Aside from keeping your wits about you, there are few more important things than strength and stamina in a life-or-death situation. (Or even just when you don’t want to look like a mouth-breather in front of your friends—that’s arguably every bit as crucial.)

Whether you are a shooter, a fighter, or a hobbyist, your lungs are your real “first-line” weapon. Even if you are unarmed when you encounter a life-threatening situation, those lungs and that stamina will at the very least get you out of harm’s way, to fight another day.

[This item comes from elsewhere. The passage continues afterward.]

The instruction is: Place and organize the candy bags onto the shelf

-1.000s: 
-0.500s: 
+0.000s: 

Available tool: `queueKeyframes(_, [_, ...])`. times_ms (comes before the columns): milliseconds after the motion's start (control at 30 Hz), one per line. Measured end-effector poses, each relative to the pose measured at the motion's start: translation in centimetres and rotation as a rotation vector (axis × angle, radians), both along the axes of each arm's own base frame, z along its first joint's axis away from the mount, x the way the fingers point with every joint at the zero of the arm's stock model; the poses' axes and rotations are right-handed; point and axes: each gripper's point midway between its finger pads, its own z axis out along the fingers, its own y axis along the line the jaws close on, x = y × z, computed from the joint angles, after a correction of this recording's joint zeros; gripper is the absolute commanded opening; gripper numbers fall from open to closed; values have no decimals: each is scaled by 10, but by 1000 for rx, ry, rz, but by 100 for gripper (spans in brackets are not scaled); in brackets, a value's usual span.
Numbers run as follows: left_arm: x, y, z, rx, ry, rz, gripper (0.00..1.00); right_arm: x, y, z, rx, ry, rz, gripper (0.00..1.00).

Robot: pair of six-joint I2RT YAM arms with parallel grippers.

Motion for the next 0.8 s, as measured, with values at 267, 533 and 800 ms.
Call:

It’s difficult to fully convey what happens to your body during a gunfight, but combat is hands-down the most physically demanding thing a human being can endure, besides curling. It is a test of everything you are made of. And the weak—guess what?—don’t inherit shit. They die, in a sorry, dirty, crumpled mess at the business end of a thunder stick, at the hands of the man who trained and fought harder than they did.

O2 Trainer In Action

Over time I will hit on fitness frequently, and you will begin to see a common theme. All the cool-guy gadgets and optics and trigger jobs and new magical bullets in the world aren’t going to help you if you can’t drag your sorry ass from cover to cover to close with and defeat the threat.

Maybe I’ll just take up long-range precision shooting and bypass this. Right? Negative. I challenge you to drag yourself hundreds of meters, thousands of meters, through any kind of terrain and tell me you don’t want to whip that gun around and stick your toe in the trigger well. This applies to just about anything in life where danger is present. Not just combat. But for this audience, we will stick to that for now. Because, let’s be honest, we have a cooler hobby and job than anyone else.

You will be out of breath faster in combat than from anything else you could possibly imagine. Most of you know this, but for the sake of the article just bear with me.